:: ASSIGNMENT ::
Reproduce verbatim all of the data given below, but do not carry over the images.

:: DATASET EXTRACT ::
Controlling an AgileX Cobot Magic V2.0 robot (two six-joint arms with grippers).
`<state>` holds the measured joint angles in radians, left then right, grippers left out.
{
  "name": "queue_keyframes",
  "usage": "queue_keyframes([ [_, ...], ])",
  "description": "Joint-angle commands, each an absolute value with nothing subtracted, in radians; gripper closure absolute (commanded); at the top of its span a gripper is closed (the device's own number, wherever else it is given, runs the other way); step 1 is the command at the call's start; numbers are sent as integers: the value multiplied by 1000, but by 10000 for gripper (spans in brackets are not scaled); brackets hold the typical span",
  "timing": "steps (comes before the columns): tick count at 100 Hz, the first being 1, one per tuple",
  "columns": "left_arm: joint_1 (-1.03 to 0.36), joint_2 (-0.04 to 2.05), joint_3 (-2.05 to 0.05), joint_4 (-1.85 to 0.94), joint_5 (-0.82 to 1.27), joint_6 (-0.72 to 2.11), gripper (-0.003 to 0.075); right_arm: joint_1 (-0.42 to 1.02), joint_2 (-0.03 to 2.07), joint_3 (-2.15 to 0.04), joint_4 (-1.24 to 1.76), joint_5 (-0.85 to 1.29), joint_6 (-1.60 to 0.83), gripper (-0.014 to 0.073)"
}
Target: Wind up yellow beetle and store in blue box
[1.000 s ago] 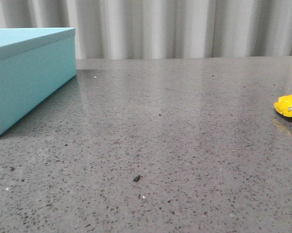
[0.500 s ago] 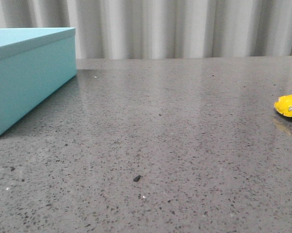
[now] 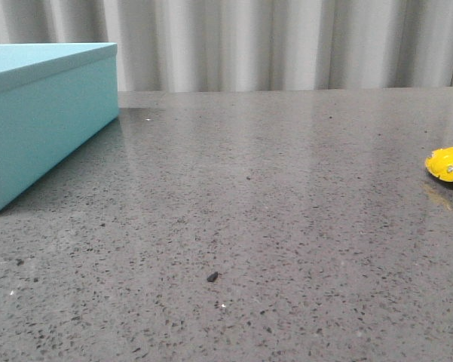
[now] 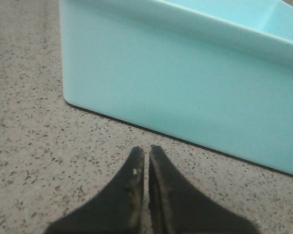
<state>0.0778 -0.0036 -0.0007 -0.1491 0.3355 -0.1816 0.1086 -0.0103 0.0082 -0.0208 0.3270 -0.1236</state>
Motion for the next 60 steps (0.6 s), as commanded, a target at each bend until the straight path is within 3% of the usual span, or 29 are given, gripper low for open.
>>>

:: ANSWER TO THIS PROBLEM ::
Controlling an AgileX Cobot Magic V2.0 robot (two six-joint arms with grippers).
`<state>` holds the measured joint angles in radians, left then right, grippers left out.
{
  "name": "queue_keyframes",
  "usage": "queue_keyframes([ [_, ...], ])",
  "description": "Joint-angle commands, each an absolute value with nothing subtracted, in radians; gripper closure absolute (commanded); at the top of its span a gripper is closed (the device's own number, wherever else it is given, runs the other way); step 1 is the command at the call's start; numbers are sent as integers: the value multiplied by 1000, but by 10000 for gripper (spans in brackets are not scaled); brackets hold the typical span",
  "timing": "steps (comes before the columns): tick count at 100 Hz, the first being 1, one per tuple",
  "columns": "left_arm: joint_1 (-1.03 to 0.36), joint_2 (-0.04 to 2.05), joint_3 (-2.05 to 0.05), joint_4 (-1.85 to 0.94), joint_5 (-0.82 to 1.27), joint_6 (-0.72 to 2.11), gripper (-0.003 to 0.075); right_arm: joint_1 (-0.42 to 1.02), joint_2 (-0.03 to 2.07), joint_3 (-2.15 to 0.04), joint_4 (-1.24 to 1.76), joint_5 (-0.85 to 1.29), joint_6 (-1.60 to 0.83), gripper (-0.014 to 0.073)"
}
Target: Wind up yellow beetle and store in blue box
[1.000 s ago] 
[0.500 s ago] 
[now] 
[now] 
<state>0.0778 -0.0036 -0.0007 -0.1491 0.3355 -0.1816 0.1086 -0.0103 0.0082 -0.0208 0.3270 -0.1236</state>
Motion for the next 60 steps (0.6 s), as commanded, a target at each bend until the straight path is within 3% of the usual span, or 29 are given, gripper low for open.
>>>

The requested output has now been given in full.